Over the years there was also a fierce focus on quality improvement, in order to overcome Toyota’s early struggles in delivering a quality product to the U.S. market Their fervent adoption of Dr. Deming’s teachings is well-known. Although tremendous work was done to stabilize and improve quality using TWI, standardized work, QC circles, statistical quality control, the invention in 1961 of the andon system for workers to stop the line, and the quality engineering tools that are only just reentering the Western consciousness via Design for Six Sigma, there is no equivalent quote from Taiichi Ohno stating that “all we are doing is looking at the process and reducing variation…” Perhaps this is because Toyota was the student rather than the teacher in the quality field, in contrast to the field of modern production control, supply chain and logistics management, which hey largely reinvented.
We could do this decade by decade and gain important insights, but there is no need. It is enough to understand that the application of kaizen changes during the course of our journey. The distant destination may not change, but the changes to the climate and landscape beneath our feet requires that we adapt. Still it is a pity that there was no follow up question to Ohno’s reply about “All we are doing…” A simple, “Why?” would have enlightened us about the context and purpose of what Toyota was doing in the 1980s, and what it means for each of us today.

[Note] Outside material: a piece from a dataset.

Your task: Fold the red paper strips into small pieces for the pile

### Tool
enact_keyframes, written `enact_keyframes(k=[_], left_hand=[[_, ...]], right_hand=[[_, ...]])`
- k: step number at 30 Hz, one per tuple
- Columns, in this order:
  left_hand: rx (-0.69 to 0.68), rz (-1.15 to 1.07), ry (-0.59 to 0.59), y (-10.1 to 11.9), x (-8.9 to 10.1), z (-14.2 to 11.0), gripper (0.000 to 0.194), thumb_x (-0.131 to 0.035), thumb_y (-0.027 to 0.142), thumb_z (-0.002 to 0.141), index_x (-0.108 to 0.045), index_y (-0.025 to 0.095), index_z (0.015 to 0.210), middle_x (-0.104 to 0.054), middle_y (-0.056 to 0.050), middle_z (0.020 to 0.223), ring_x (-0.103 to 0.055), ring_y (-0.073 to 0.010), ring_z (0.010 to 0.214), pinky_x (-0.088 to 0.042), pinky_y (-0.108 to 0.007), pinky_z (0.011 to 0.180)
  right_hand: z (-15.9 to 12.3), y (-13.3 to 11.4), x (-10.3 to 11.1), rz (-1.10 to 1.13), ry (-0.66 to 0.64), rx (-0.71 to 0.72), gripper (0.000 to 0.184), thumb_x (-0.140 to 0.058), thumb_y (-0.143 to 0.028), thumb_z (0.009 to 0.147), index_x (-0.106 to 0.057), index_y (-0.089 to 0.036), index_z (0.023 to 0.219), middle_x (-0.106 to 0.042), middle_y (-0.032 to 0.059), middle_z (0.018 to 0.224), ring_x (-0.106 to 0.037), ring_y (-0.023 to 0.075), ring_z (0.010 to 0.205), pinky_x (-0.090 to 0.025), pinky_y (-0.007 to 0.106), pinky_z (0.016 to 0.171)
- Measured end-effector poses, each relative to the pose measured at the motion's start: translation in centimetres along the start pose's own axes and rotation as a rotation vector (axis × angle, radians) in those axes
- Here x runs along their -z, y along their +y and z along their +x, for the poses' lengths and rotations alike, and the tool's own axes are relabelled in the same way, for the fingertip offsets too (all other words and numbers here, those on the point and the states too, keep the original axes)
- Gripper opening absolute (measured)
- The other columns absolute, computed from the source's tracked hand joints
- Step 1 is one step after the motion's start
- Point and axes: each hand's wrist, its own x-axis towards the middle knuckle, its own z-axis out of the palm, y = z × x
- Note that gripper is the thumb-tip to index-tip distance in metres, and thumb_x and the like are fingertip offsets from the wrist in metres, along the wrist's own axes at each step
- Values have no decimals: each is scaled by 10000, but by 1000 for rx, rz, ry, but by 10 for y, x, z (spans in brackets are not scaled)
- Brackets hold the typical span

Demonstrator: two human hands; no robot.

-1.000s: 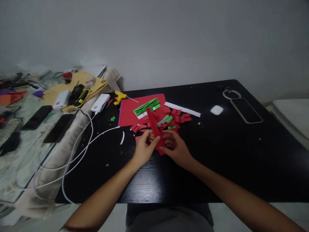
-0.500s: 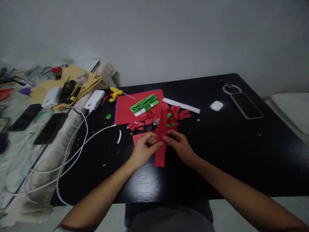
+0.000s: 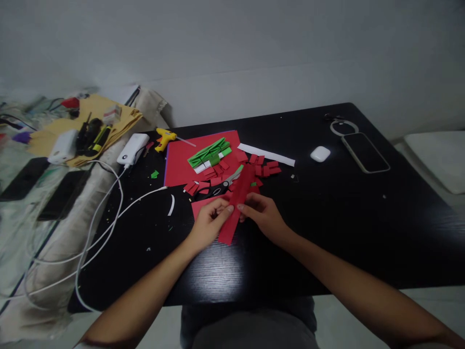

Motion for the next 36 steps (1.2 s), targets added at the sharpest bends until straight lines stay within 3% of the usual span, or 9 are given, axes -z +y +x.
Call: enact_keyframes(k=[5,11,15,22,30,36], left_hand=[[2,56,-9,-3,-1,0,378,-724,535,873,-664,166,817,-606,30,609,-551,-114,548,-427,-236,565],[-17,7,33,-2,-2,-2,336,-695,518,905,-676,183,886,-688,-6,748,-637,-151,684,-500,-272,675],[-33,57,78,1,-1,1,406,-680,566,897,-662,181,771,-649,6,692,-567,-135,613,-459,-255,597],[-51,103,51,0,1,4,462,-658,604,893,-659,171,733,-570,11,634,-516,-133,611,-412,-255,575],[-45,0,84,-4,3,7,371,-814,491,788,-647,175,888,-589,46,638,-554,-105,576,-483,-236,578],[-60,-31,125,-6,2,8,375,-768,488,841,-615,187,1003,-564,64,631,-544,-90,561,-458,-202,546]], right_hand=[[1,2,-4,-92,65,93,280,-834,-451,772,-720,-220,880,-738,22,852,-690,187,805,-569,334,777],[0,4,-5,-51,1,43,306,-817,-493,782,-703,-209,802,-683,-9,719,-612,135,568,-555,292,585],[2,2,-4,-48,13,34,338,-823,-519,768,-697,-206,791,-669,-14,700,-617,137,576,-568,293,600],[4,0,0,-139,26,70,324,-802,-525,787,-707,-215,792,-686,-10,708,-629,152,611,-554,300,620],[7,2,3,-180,43,73,326,-820,-523,762,-717,-214,780,-688,-7,698,-615,146,610,-534,290,600],[7,3,4,-114,-4,56,317,-839,-488,756,-740,-219,892,-750,22,824,-693,183,724,-590,323,668]])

We need to question easy answers, ask “why?” and take a broad, deep and honest look at our own operation. We need to ask the right questions. The answer to “What is Toyota doing now?” may not be the answer you need to follow to begin or advance your Lean journey. The answer to what they were doing in the 1980s needs to be understood in context. We must understand our own situation and needs so that we can test the foundations and build up our management system.